- _Problem to work on_: An exact transcript is needed of the material below, beginning at the line that contains "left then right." and continuing through its last line; nothing else should appear.
[Information shown — start]
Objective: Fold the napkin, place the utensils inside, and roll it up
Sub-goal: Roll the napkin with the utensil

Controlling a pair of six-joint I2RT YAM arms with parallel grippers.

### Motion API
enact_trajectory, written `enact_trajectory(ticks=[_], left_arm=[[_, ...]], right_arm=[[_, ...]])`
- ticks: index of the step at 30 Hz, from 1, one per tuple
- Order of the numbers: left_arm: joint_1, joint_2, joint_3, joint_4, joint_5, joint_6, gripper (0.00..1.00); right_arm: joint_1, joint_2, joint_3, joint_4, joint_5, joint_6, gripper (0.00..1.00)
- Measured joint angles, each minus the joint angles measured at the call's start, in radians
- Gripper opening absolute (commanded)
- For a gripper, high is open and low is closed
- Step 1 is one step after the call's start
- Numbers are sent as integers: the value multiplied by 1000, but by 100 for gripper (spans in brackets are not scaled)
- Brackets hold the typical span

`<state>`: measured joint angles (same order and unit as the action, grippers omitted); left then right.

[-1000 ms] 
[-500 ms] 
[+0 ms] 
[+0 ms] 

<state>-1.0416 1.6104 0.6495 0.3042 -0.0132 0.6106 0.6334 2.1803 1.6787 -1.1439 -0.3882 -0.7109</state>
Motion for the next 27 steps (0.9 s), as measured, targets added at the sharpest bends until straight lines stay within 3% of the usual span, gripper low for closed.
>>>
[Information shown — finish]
- _Solution to this problem_:
`<state>`: measured joint angles (same order and unit as the action, grippers omitted); left then right.

[-1000 ms] 
[-500 ms] 
[+0 ms] 
[+0 ms] 

<state>-1.0416 1.6104 0.6495 0.3042 -0.0132 0.6106 0.6334 2.1803 1.6787 -1.1439 -0.3882 -0.7109</state>
Motion for the next 27 steps (0.9 s), as measured, targets added at the sharpest bends until straight lines stay within 3% of the usual span, gripper low for closed.
>>>

There is no more to the exercise.